Tribunal Administratif de Nantes — Décision N° TA44-2306614

vendredi 1 décembre 2023

JuridictionTribunal Administratif de Nantes
SectionTribunal Administratif de Nantes
N° DossierTA44-2306614
TypeDécision
RecoursExcès de pouvoir
PublicationC
Formation4ème Chambre
Avocat requérantMOUTEL

Texte intégral

Vu la procédure suivante :

Par une requête, enregistrée le 10 mai 2023, Mme A B épouse C, représentée par Me Moutel, demande au tribunal :

1°) d'annuler l'arrêté du 14 mars 2023 par lequel le préfet de la Sarthe a refusé de lui délivrer un titre de séjour, lui a fait obligation de quitter le territoire français dans un délai de trente jours, a fixé le pays à destination duquel elle pourra être reconduite d'office lorsque le délai sera expiré ;

2°) d'enjoindre au préfet de la Sarthe, à titre principal, de lui délivrer un titre de séjour dans un délai d'un mois à compter de la notification du jugement à intervenir et une autorisation provisoire de séjour dans l'attente de ce titre, à titre subsidiaire, de procéder au réexamen de sa demande de titre de séjour, dans un délai de deux mois à compter de la notification du jugement à intervenir et de lui délivrer une autorisation provisoire de séjour durant cet examen ;

3°) de mettre à la charge de l'Etat la somme de 1 500 euros au profit de son conseil qui renoncera, dans cette hypothèse, à percevoir la somme correspondant à la part contributive de l'Etat au titre de l'aide juridictionnelle en application des articles 37 de la loi du 10 juillet 1991 et L. 761-1 du code de justice administrative.

Elle soutient que :

S'agissant de la décision portant refus de titre de séjour :

- il n'est pas établi qu'elle a été signée par une autorité compétente ;

- elle est entachée d'une erreur manifeste d'appréciation au regard des dispositions de l'article L. 435-1 du code de l'entrée et du séjour des étrangers et du droit d'asile ;

- elle méconnaît l'article 8 de la convention européenne de sauvegarde des droits de l'homme et des libertés fondamentales et l'article 3 paragraphe 1 de la convention internationale relative aux droits de l'enfant ;

S'agissant de la décision portant obligation de quitter le territoire français :

- l'illégalité de la décision portant refus de titre de séjour la prive de base légale ;

- elle méconnaît l'article 8 de la convention européenne de sauvegarde des droits de l'homme et des libertés fondamentales et l'article 3 paragraphe 1 de la convention internationale relative aux droits de l'enfant ;

S'agissant de la décision fixant le pays de destination :

- elle méconnaît les articles 3 de la convention européenne de sauvegarde des droits de l'homme et des libertés fondamentales et L. 721-4 du code de l'entrée et du séjour des étrangers et du droit d'asile.

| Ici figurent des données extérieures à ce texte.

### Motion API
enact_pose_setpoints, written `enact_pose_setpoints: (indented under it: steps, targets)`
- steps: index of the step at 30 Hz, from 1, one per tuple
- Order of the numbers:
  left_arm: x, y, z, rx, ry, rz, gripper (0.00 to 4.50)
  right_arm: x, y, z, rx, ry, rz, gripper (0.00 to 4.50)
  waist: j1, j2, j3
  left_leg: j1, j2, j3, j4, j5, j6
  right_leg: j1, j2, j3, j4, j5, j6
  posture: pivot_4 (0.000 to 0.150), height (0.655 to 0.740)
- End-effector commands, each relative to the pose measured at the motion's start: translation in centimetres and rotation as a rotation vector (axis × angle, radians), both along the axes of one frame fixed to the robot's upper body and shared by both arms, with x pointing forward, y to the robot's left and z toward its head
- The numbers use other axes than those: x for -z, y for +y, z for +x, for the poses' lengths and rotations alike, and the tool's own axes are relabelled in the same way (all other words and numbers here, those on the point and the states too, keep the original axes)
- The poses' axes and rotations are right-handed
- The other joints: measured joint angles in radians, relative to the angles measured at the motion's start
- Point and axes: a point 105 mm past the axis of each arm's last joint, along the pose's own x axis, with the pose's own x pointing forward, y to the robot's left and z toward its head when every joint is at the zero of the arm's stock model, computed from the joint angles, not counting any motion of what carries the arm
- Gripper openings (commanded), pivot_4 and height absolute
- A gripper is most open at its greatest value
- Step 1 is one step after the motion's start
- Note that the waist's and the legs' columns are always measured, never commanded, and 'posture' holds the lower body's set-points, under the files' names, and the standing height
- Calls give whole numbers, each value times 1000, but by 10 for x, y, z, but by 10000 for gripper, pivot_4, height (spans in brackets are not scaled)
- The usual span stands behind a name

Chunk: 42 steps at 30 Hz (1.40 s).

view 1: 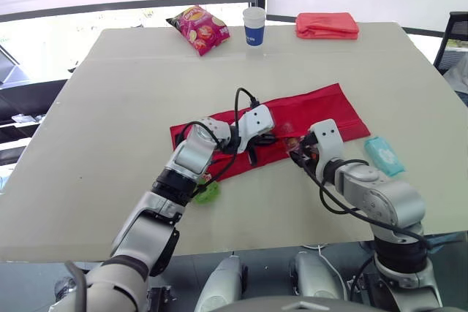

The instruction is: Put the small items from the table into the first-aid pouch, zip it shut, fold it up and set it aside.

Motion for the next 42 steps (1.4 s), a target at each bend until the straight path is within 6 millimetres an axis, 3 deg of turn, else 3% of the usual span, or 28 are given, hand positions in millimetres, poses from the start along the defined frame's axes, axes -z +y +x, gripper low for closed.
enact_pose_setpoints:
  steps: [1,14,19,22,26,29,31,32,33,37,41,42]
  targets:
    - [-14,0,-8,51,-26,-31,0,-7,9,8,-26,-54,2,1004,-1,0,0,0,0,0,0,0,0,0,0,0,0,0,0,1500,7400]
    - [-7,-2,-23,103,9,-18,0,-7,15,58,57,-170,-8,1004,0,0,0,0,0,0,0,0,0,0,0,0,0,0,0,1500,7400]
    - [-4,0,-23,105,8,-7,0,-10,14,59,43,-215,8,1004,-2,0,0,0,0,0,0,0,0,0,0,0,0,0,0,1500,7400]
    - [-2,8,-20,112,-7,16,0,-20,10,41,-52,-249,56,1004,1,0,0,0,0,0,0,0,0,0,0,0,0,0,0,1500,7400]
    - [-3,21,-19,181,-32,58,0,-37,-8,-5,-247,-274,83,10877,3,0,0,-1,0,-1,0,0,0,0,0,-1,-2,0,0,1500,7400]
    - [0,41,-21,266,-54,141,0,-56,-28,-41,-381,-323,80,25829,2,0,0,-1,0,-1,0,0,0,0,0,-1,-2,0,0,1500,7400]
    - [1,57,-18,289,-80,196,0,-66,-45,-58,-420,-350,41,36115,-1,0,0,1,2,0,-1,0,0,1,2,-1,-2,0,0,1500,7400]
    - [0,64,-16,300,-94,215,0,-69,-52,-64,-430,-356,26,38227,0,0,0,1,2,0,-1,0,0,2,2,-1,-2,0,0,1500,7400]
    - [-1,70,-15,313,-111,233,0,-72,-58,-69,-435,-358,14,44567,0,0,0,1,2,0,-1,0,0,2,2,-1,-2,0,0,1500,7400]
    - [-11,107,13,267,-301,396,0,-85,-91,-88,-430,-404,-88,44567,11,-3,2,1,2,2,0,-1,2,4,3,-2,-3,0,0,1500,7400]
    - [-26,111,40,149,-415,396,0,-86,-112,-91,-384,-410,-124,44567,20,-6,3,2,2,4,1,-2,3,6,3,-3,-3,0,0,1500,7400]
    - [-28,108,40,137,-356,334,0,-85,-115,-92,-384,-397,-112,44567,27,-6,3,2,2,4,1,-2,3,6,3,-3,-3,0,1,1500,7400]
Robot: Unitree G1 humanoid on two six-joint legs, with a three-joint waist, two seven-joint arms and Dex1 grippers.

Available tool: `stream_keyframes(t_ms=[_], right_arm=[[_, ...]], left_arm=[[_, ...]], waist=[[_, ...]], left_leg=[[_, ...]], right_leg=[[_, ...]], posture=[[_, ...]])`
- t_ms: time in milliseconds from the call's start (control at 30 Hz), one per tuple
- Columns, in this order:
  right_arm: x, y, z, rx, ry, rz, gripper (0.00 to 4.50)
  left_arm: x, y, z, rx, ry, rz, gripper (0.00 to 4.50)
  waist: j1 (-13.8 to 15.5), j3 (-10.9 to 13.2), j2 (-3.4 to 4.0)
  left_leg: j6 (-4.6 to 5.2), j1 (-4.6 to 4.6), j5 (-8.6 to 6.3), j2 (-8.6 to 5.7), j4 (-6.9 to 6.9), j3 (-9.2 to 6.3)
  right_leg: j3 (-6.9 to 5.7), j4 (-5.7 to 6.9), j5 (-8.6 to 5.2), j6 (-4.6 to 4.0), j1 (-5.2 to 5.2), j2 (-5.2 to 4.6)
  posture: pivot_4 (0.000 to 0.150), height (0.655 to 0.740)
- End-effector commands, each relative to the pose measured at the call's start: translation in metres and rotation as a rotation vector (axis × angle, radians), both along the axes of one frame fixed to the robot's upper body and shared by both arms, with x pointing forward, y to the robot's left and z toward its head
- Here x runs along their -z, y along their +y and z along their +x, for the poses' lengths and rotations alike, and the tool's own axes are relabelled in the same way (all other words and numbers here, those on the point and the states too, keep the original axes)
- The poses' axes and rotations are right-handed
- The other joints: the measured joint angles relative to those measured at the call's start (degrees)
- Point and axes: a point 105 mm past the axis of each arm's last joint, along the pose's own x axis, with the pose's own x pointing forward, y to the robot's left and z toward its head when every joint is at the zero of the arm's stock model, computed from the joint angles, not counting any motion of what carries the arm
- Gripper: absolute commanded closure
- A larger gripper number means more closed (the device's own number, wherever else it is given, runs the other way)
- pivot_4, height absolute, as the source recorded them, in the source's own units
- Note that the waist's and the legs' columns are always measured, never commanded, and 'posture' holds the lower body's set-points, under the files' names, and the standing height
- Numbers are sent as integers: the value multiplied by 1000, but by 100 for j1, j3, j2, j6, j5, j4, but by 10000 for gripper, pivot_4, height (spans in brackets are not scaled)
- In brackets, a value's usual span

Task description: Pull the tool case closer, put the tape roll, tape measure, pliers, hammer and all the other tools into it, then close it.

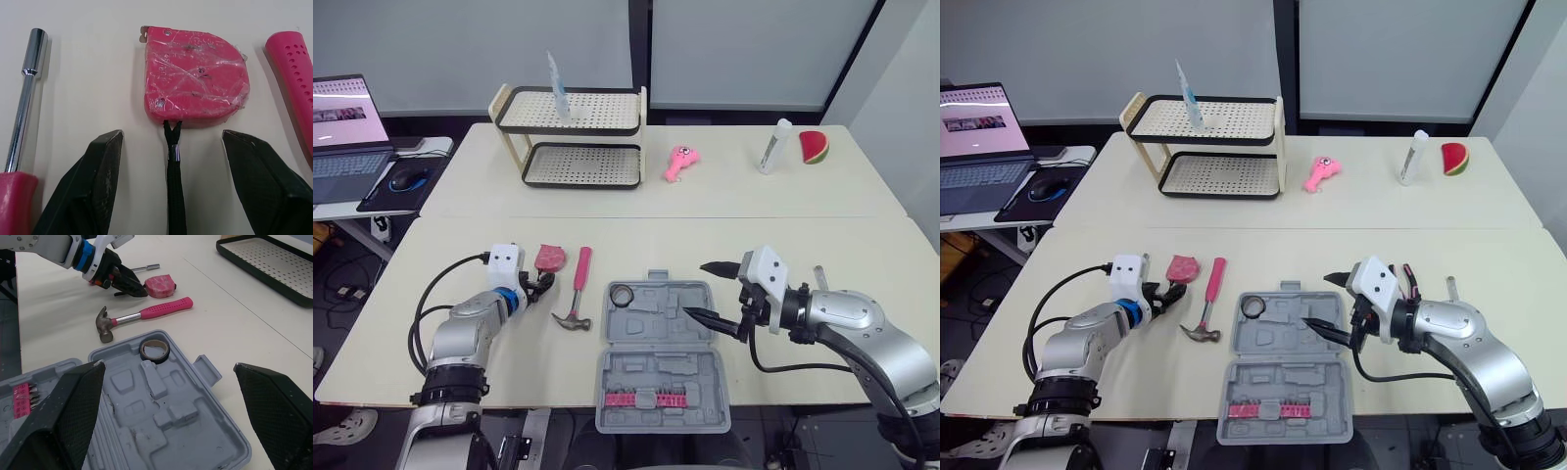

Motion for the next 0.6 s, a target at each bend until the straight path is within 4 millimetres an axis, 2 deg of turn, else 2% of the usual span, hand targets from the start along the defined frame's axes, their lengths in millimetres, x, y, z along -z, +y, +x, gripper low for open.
stream_keyframes(t_ms=[33, 300, 600], right_arm=[[-6, 2, -4, -15, -31, 7, 0], [-6, 2, -5, -8, -32, 10, 0], [-6, 4, -6, -15, -32, 9, 0]], left_arm=[[14, -6, -3, 19, 67, -18, 20530], [22, -6, -11, 6, 95, -38, 44716], [14, 0, -25, 45, 71, -11, 44716]], waist=[[4, 0, 1], [7, -2, 4], [-8, -2, 4]], left_leg=[[0, 0, 0, 0, 0, -1], [-1, 1, 0, -3, 0, 1], [0, 0, 0, -2, -1, 0]], right_leg=[[0, 0, 0, 0, 0, 0], [4, 0, 0, 1, 1, -3], [8, -1, 0, 1, 0, -12]], posture=[[1500, 7356], [1500, 7356], [1500, 7356]])
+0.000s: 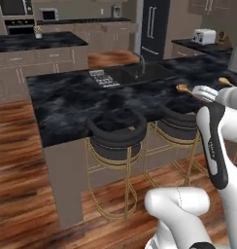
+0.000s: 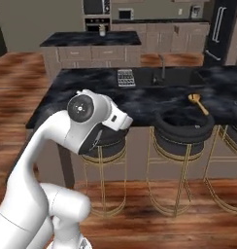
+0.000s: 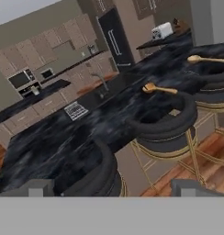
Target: Pick up the metallic utensils from the counter and place them in the open drawer. Make sure not to pick up any wooden utensils.
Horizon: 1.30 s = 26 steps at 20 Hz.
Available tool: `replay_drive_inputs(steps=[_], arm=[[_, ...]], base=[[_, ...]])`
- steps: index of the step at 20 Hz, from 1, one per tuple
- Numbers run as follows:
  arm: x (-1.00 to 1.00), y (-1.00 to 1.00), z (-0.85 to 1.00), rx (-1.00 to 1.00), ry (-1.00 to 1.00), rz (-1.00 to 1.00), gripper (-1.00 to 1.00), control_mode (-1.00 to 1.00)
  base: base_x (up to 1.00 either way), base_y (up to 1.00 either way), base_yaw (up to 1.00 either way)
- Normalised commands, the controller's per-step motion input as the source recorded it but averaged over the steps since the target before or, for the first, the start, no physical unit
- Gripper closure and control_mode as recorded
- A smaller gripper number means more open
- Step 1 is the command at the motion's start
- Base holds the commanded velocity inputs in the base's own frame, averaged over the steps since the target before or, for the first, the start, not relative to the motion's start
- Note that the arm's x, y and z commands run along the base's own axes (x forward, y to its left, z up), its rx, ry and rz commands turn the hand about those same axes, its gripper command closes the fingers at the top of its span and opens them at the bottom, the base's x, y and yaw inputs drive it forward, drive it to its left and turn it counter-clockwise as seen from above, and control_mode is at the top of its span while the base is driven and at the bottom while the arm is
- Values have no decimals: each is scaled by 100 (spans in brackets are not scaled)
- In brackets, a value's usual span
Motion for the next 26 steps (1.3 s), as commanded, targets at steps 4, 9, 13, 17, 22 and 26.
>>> replay_drive_inputs(steps=[4,9,13,17,22,26], arm=[[0,0,0,0,0,0,-100,100],[0,0,0,0,0,0,-100,100],[0,0,0,0,0,0,-100,100],[0,0,0,0,0,0,-100,100],[0,0,0,0,0,0,-100,100],[0,0,0,0,0,0,-100,100]], base=[[-44,-66,69],[-15,-68,60],[0,-100,25],[-24,-100,9],[-26,-100,0],[-2,-100,2]])
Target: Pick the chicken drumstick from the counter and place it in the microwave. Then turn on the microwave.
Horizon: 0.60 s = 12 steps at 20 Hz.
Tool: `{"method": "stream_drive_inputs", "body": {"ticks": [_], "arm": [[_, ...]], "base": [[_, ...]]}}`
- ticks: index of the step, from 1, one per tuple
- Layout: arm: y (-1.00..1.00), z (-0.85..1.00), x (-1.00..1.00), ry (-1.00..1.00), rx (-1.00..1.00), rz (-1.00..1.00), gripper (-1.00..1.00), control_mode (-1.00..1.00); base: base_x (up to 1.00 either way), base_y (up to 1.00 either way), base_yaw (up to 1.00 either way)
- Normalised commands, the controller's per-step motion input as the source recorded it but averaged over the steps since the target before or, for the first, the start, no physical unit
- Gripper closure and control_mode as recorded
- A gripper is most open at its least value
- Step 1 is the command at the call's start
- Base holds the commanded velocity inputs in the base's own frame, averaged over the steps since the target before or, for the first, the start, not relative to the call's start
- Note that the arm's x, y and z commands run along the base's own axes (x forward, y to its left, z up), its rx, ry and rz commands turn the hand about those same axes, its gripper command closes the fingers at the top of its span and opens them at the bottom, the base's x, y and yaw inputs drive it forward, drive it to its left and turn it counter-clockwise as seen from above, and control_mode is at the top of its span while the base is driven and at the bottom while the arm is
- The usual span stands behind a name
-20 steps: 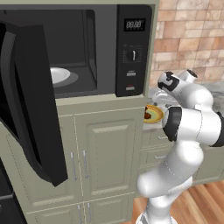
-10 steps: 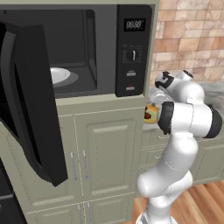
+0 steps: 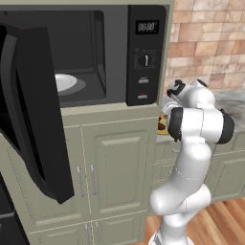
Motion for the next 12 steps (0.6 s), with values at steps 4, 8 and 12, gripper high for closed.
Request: {"method": "stream_drive_inputs", "body": {"ticks": [4,8,12], "arm": [[0.0,-0.15,0.17,-0.06,-0.01,0.08,-1.0,-1.0],[0.0,-0.16,0.07,-0.1,-0.03,0.07,-1.0,-1.0],[0.0,-0.21,0.11,-0.05,-0.02,0.06,-1.0,-1.0]], "base": [[0.0,0.0,0.0],[0.0,0.0,0.0],[0.0,0.0,0.0]]}}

Par un mémoire en défense, enregistré le 10 octobre 2023, le préfet de la Sarthe conclut au rejet de la requête.

Il fait valoir qu'aucun des moyens soulevés par la requérante n'est fondé.

Mme B épouse C a été admise à l'aide juridictionnelle totale par une décision du 2 octobre 2023.

Vu les autres pièces du dossier.

Vu :

- la convention internationale relative aux droits de l'enfant ;

- la convention européenne de sauvegarde des droits de l'homme et des libertés fondamentales ;

- le code de l'entrée et du séjour des étrangers et du droit d'asile ;

- la loi n° 91-647 du 10 juillet 1991 relative à l'aide juridique ;

- le code de justice administrative.

La présidente de la formation de jugement a dispensé le rapporteur public, sur sa proposition, de prononcer des conclusions à l'audience.

Les parties ont été régulièrement averties du jour de l'audience.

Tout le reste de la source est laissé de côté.